Considerate se questa è una donna,
Senza capelli e senza nome
Senza più forza di ricordare
Vuoti gli occhi e freddo il grembo
Come una rana d’inverno.
Meditate che questo è stato:
Vi comando queste parole.
Scolpitele nel vostro cuore
Stando in casa, andando per via,
Coricandovi, alzandovi.
Ripetetele ai vostri figli.
O vi si sfaccia la casa,
La malattia vi impedisca,
I vostri nati torcano il viso da voi.

I luoghi descritti nel film: la foce del fiume Volturno e dintorni, il litorale con la periferia di Castel Volturno – luoghi di antica civiltà (Campania Felix, feconda, fortunata, felice, poi Terra di Lavoro) – sono gli attuali lager nazisti, aperti e funzionanti nel pieno della civile Europa.
Lager nazisti che tutti cercano di ignorare, di fare finta che non ci siano.
Tutti: politici locali e nazionali, uomini di chiesa e delle istituzioni, e noi che viviamo una vita normale in altri posti e conserviamo solo un ricordo sbiadito di vacanze estive lontane nel tempo.
Dopo Castel Volturno, proseguendo lungo la costa, a non molta distanza si trovano le spiagge di Mondragone, Minturno, Scauri. Tornando verso Sud, superata la pineta di Mondragone e, dopo la foce del Volturno, la pineta di Castel Volturno, si vedono i canali di bonifica idraulica, lungo il tratto terminale del fiume Clanio, risalenti al vicereame spagnolo (1600); si chiamano Regi Lagni.

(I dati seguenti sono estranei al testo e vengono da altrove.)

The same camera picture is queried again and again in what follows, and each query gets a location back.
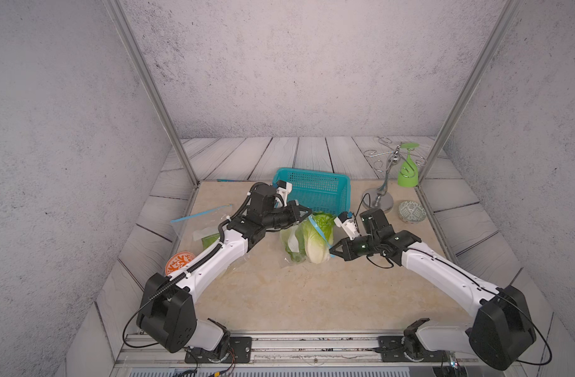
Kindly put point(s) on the green plastic goblet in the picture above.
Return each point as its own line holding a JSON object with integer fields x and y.
{"x": 408, "y": 176}

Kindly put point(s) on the chinese cabbage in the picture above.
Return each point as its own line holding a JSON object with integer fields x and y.
{"x": 210, "y": 240}
{"x": 293, "y": 242}
{"x": 318, "y": 237}

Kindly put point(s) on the clear zipper bag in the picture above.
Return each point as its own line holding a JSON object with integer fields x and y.
{"x": 191, "y": 229}
{"x": 309, "y": 241}

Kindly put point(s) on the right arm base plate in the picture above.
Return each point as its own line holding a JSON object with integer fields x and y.
{"x": 391, "y": 348}

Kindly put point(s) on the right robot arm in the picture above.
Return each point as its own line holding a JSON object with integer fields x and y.
{"x": 502, "y": 328}

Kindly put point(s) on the aluminium frame post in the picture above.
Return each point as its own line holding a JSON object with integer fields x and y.
{"x": 127, "y": 36}
{"x": 487, "y": 53}

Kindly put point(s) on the teal plastic basket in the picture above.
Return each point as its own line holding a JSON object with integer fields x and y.
{"x": 320, "y": 191}

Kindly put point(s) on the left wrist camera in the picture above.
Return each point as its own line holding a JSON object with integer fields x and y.
{"x": 283, "y": 189}

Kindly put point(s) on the silver metal cup rack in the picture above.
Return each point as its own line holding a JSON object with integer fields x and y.
{"x": 385, "y": 162}

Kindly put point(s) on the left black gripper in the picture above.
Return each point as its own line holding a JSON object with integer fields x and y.
{"x": 293, "y": 215}

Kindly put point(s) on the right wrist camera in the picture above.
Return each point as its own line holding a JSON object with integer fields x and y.
{"x": 347, "y": 222}

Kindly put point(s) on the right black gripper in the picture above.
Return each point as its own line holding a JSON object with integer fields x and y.
{"x": 346, "y": 253}

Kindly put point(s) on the aluminium front rail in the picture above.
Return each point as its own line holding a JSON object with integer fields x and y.
{"x": 300, "y": 353}

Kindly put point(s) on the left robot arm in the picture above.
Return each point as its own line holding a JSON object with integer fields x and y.
{"x": 167, "y": 312}

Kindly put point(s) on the right aluminium frame post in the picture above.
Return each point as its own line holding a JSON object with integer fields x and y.
{"x": 487, "y": 53}

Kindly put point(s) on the orange patterned bowl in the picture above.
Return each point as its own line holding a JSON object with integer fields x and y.
{"x": 178, "y": 261}

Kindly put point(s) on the left aluminium frame post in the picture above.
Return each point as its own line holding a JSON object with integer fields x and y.
{"x": 127, "y": 36}

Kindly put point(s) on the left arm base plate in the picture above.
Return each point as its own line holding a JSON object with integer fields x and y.
{"x": 235, "y": 349}

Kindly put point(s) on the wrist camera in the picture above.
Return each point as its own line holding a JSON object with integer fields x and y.
{"x": 283, "y": 189}
{"x": 347, "y": 222}

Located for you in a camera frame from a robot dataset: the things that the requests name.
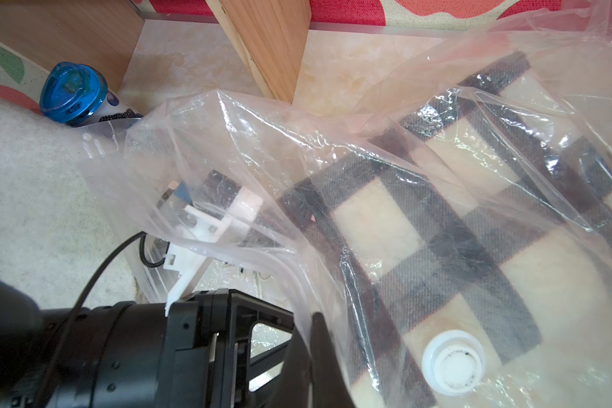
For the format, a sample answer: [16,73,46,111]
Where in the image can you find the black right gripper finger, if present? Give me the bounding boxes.
[265,328,312,408]

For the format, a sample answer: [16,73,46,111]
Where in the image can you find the blue lid cup on table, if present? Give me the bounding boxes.
[39,62,141,128]

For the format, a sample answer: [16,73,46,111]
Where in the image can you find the wooden two-tier shelf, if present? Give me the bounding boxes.
[0,1,311,106]

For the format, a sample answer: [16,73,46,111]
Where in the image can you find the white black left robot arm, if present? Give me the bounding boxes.
[0,280,294,407]

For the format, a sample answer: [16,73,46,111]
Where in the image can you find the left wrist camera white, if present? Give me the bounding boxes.
[163,172,264,316]

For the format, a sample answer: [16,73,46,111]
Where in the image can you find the cream fluffy scarf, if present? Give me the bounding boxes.
[0,99,122,309]

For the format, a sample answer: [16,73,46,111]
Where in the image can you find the cream grey plaid scarf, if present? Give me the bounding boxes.
[203,50,612,408]

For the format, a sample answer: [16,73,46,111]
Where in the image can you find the white round bag valve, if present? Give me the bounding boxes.
[421,330,487,397]

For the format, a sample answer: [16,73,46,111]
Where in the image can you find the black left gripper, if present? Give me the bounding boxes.
[163,289,355,408]

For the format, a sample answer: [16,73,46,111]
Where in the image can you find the clear plastic vacuum bag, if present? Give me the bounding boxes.
[76,1,612,407]

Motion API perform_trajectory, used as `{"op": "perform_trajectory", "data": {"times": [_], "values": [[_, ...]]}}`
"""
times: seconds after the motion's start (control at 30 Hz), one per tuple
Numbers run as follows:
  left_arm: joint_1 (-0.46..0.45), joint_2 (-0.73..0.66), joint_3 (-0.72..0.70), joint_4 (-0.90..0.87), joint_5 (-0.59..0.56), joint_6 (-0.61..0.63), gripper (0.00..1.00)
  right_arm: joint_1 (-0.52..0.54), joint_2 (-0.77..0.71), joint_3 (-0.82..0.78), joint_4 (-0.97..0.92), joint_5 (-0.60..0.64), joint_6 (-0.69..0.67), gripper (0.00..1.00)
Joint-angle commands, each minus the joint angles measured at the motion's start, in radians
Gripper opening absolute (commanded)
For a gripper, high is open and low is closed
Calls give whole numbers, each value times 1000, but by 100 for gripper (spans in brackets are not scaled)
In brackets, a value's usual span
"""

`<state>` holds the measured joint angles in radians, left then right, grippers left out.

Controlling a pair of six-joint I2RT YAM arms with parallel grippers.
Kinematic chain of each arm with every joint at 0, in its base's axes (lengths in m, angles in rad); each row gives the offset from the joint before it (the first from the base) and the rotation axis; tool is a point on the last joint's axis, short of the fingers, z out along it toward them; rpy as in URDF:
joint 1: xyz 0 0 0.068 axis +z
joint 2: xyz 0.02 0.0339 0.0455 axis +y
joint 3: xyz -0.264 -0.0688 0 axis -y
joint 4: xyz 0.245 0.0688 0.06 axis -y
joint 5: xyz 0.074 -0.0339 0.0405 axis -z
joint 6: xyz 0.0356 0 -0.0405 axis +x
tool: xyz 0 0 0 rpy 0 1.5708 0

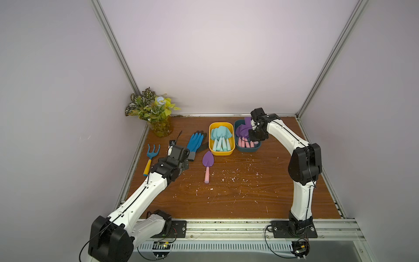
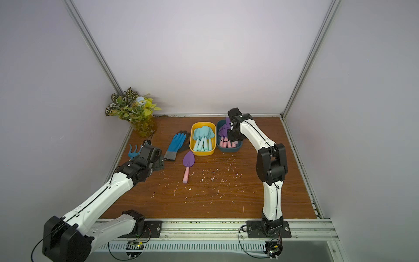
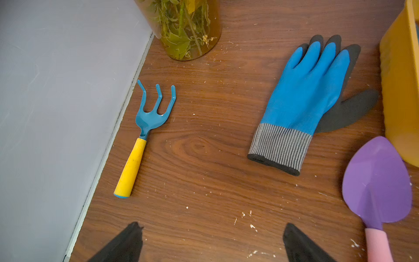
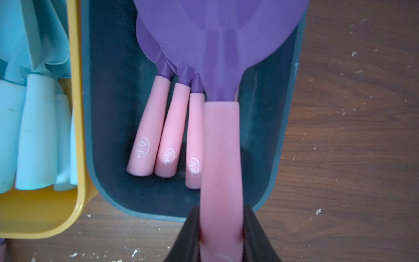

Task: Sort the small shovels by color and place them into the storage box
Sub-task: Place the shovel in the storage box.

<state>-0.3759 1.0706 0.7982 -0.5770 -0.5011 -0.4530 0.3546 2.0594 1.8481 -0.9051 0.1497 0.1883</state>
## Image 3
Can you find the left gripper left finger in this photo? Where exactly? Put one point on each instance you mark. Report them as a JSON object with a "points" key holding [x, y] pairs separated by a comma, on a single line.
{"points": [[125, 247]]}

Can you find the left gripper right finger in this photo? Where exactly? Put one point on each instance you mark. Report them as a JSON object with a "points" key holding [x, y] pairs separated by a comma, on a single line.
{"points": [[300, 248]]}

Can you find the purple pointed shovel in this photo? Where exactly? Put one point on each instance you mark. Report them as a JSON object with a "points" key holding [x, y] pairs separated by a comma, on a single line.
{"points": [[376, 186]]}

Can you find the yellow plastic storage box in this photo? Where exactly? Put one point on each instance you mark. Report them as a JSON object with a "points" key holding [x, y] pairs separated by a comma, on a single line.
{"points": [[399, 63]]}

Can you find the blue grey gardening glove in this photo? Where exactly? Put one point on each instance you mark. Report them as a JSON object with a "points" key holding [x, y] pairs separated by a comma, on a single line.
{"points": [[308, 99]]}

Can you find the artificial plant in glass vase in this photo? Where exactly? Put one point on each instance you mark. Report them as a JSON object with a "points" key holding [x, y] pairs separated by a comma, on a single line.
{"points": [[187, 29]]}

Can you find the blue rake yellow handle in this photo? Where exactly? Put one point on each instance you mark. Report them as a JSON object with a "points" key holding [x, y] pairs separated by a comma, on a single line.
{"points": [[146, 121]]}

Mio padre, impiegato del Consorzio di Bonifica con sede a Caserta, ogni tanto li nominava, diceva di essere passato dai Regi Lagni per motivi di lavoro, per portare le buste paga agli operai. Ho nella memoria la sua voce mentre ripeteva quel nome.
Mi piaceva il suono antico: Regi Lagni.

Credo che anche a mio padre piacesse quel nome, lo vedevo dalla espressione del suo volto, e sicuramente gli piaceva portare le buste paga agli operai.
La giornata trascorsa in quelle zone – girando intorno in macchina (la macchina del Consorzio con autista, diceva con orgoglio) per incontrare i lavoratori a cui consegnare la “busta”, scambiando qualche parola con ciascuno (mio padre era molto socievole), immerso negli odori della campagna, l’aria fresca, il mare poco distante – gli dava la sensazione della vacanza.
D’estate su quelle spiagge trascorrevamo un mese, fra il mare e i piccoli agricoltori che rifornivano di pomodori la più importante industria conserviera del tempo: la Cirio («Come natura crea, Cirio conserva» era lo slogan ripetuto nel Carosello).

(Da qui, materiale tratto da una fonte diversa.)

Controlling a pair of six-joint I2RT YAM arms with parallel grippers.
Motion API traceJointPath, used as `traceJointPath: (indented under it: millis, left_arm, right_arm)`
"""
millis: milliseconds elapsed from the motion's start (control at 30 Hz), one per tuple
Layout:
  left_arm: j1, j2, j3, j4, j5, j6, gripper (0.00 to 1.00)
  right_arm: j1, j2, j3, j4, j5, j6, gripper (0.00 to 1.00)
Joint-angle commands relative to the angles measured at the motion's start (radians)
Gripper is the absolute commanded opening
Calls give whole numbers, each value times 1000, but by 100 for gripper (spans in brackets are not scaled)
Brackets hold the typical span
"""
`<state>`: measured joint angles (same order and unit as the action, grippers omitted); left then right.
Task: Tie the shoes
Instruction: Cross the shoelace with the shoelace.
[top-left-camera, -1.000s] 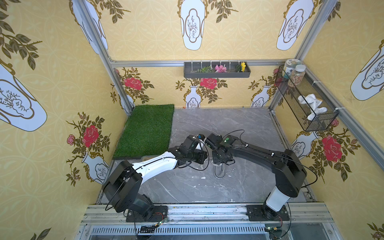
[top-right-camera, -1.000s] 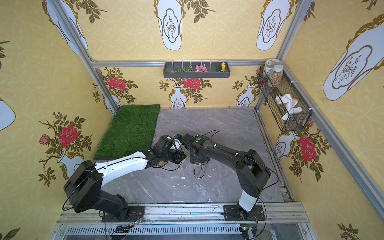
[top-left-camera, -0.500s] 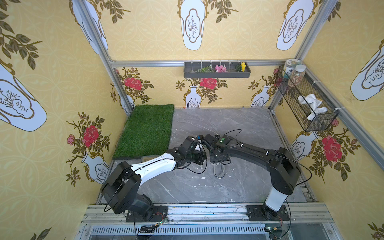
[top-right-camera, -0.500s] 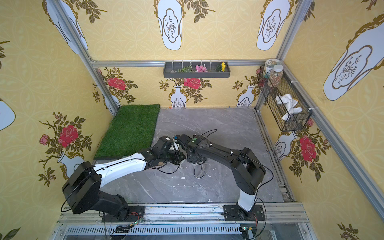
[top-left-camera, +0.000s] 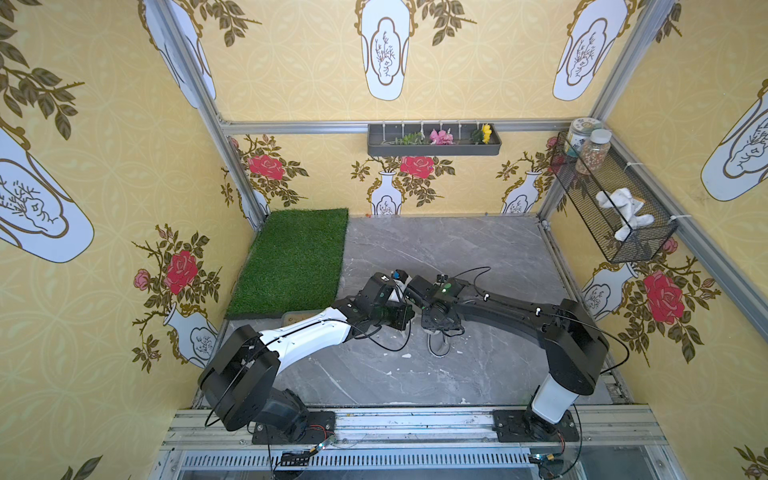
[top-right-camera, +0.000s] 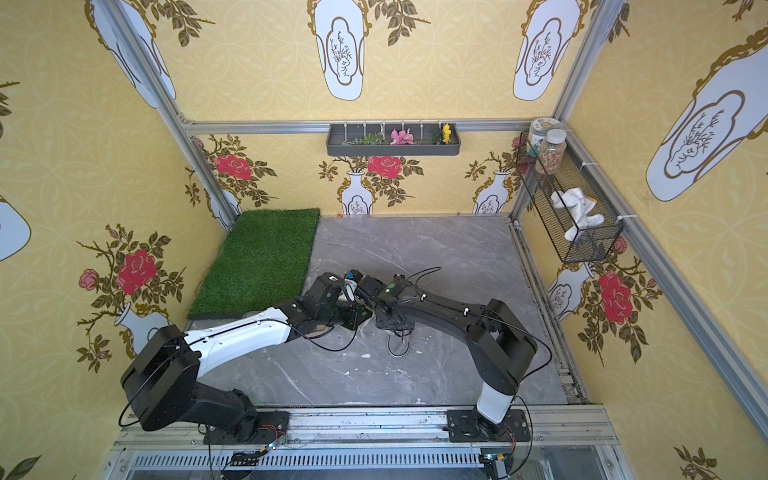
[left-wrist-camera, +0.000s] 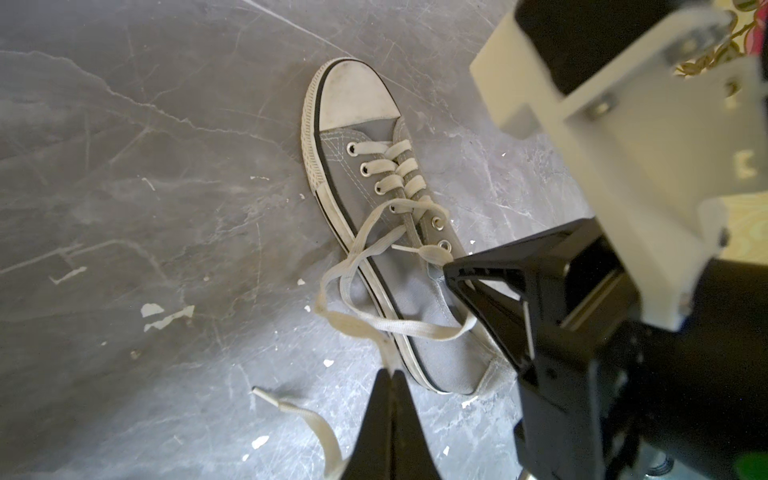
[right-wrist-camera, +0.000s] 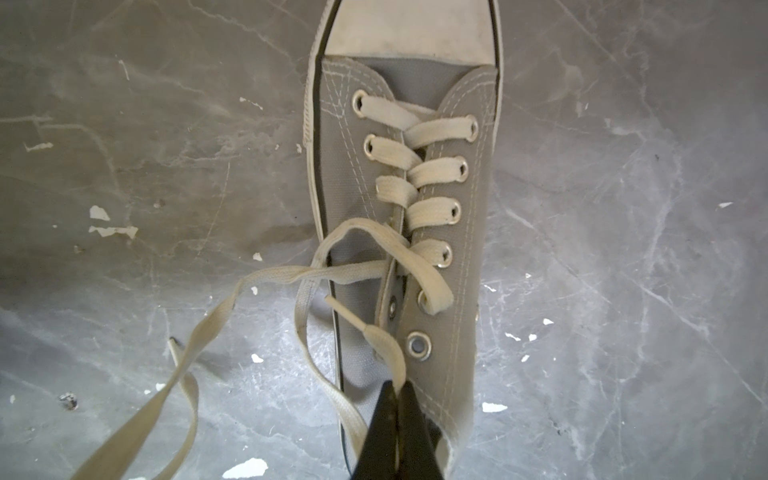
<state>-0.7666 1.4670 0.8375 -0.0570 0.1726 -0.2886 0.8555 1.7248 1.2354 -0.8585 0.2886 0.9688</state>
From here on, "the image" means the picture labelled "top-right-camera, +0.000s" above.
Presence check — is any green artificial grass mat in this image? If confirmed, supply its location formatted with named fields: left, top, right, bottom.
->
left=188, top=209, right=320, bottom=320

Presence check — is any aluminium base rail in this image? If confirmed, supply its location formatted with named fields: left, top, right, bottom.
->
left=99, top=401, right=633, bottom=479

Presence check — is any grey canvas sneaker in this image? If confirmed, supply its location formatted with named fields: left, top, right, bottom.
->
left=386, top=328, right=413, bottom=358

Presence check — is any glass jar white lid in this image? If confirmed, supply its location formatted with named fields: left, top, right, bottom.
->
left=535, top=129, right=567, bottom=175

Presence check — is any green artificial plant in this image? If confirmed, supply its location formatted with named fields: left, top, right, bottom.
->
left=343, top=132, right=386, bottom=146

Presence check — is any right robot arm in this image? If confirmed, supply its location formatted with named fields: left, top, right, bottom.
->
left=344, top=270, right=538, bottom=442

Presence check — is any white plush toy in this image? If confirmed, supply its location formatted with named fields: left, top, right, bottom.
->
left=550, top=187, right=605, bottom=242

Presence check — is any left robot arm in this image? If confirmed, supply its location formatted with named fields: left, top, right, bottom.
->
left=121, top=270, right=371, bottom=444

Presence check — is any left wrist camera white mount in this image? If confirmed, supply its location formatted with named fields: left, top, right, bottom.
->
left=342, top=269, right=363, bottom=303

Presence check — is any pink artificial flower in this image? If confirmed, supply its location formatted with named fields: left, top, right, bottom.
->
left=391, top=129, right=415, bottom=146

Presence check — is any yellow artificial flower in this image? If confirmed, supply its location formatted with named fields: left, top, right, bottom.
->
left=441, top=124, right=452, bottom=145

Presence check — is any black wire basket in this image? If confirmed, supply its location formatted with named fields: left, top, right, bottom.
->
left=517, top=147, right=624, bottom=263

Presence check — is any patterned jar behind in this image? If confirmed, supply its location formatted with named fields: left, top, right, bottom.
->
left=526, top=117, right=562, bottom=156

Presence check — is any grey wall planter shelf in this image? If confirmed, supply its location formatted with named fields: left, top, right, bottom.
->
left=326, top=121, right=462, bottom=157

Non si vedevano, no, proprio non si vedevano, perché non c’erano, gli schiavi neri piegati, sfruttati fino all’osso; alla raccolta partecipavano gli stessi piccoli agricoltori, le loro famiglie, braccianti agricoli locali. L’industria conserviera e il mercato ortofrutticolo pagavano abbastanza da poter garantire ai braccianti una paga decente.

Se si va su Google e si scrive Regi Lagni, il collegamento più immediato è con discariche abusive, rifiuti tossici, inquinamento delle acque.
In un video della guardia di finanza (16 aprile 2010), che inizia con lo stemma della Procura della Repubblica di Santa Maria Capua Vetere e s’intitola “Il disastro ambientale dei Regi Lagni” – un video reperibile su Internet – si vedono cadaveri di capre, di cani, di mucche, carcasse di auto abbandonate, calcinacci e cumuli di immondizia di dubbia origine che ostruiscono il corso dei lagni. Il video è ripreso da un elicottero. S’indovina un’aria mefitica, nonostante il mare vicino e la campagna.

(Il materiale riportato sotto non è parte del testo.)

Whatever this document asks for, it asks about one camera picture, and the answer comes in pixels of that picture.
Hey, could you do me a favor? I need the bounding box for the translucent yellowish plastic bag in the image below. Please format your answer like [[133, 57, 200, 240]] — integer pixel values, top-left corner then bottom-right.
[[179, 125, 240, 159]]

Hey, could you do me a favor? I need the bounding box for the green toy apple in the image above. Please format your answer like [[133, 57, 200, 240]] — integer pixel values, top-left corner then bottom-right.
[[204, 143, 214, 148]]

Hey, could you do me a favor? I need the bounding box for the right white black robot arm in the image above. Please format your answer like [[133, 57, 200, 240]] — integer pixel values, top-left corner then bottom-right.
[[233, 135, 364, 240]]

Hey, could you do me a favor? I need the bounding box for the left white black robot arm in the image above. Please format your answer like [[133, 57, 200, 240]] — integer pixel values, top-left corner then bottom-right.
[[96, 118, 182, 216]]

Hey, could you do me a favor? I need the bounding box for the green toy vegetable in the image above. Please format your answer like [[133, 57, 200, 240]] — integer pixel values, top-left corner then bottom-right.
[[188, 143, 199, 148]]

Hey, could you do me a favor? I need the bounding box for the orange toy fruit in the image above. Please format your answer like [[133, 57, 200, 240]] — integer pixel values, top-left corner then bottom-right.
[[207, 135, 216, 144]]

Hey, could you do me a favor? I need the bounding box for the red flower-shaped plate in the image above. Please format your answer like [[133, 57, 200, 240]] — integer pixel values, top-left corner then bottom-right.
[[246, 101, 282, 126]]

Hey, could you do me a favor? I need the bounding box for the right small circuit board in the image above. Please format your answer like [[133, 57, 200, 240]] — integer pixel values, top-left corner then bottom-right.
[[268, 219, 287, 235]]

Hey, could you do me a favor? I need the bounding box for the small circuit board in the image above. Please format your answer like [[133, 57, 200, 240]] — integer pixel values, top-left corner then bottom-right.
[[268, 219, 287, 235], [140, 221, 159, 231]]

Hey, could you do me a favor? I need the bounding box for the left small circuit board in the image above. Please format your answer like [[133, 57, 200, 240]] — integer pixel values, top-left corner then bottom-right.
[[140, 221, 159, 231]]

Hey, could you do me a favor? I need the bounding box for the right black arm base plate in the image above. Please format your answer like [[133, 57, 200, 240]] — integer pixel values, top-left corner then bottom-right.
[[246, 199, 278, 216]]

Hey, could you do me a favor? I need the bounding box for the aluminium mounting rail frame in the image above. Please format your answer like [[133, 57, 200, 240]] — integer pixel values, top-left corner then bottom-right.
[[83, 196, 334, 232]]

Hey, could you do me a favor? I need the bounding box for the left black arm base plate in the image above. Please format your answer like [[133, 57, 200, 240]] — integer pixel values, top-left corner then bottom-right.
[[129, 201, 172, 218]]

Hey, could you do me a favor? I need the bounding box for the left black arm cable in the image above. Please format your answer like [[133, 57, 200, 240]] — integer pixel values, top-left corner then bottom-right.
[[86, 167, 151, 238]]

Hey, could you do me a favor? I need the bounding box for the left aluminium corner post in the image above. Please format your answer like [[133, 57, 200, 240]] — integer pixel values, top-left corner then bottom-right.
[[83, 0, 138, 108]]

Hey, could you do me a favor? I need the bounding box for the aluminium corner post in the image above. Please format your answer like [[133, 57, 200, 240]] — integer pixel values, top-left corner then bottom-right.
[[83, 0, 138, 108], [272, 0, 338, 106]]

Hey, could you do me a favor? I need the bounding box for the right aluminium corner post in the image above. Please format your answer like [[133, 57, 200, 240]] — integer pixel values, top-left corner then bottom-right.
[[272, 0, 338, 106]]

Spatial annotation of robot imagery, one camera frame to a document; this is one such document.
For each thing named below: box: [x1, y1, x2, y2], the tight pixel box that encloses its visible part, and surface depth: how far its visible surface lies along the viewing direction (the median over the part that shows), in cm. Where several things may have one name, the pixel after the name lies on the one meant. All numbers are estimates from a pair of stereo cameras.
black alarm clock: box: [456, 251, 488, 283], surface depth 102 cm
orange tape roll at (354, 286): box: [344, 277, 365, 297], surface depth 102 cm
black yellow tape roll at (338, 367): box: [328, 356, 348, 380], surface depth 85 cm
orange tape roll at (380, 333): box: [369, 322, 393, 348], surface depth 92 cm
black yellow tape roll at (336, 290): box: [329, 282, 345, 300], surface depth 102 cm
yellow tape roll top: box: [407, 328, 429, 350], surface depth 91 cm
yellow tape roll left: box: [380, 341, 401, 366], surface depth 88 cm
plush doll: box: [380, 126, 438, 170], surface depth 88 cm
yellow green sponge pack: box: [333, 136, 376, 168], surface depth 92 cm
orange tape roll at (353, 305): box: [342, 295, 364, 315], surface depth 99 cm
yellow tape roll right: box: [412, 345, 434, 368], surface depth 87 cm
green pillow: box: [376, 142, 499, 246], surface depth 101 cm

Tutto ciò ha un nome: camorra.

Anche in passato c’era ed era violenta, forse più violenta, in apparenza, della camorra attuale, che dispone di altri mezzi per “persuadere”. A quei tempi si occupava di mercato ortofrutticolo, costruzioni abusive, “pizzo” imposto ai negozianti, prostituzione, droga. Se ti ribellavi al pizzo o al prezzo imposto nel “libero” mercato delle mele annurche, delle pesche o delle percoche, rischiavi un colpo di pistola; ora ti distruggono senza torcerti un capello. Ti fanno fallire, ti tolgono l’azienda, la casa, la famiglia; ti fanno convivere con la paura. Il politico eletto nel partito sostenuto dalla camorra ti manda a casa i poliziotti, le guardie di finanza o i vigili urbani a contestarti qualche infrazione. A quel punto che cosa ti resta da fare? Poche cose.
Quando la camorra ha scoperto la possibilità di fare soldi con la monnezza e con l’inquinamento ambientale, si è occupata del nuovo settore con l’efficienza dimostrata nella gestione delle attività prima elencate e con la nota indifferenza nei confronti del territorio. La sporcizia (in tutti i sensi) rimane qua e loro, in giacca e cravatta, investono in posti “puliti”.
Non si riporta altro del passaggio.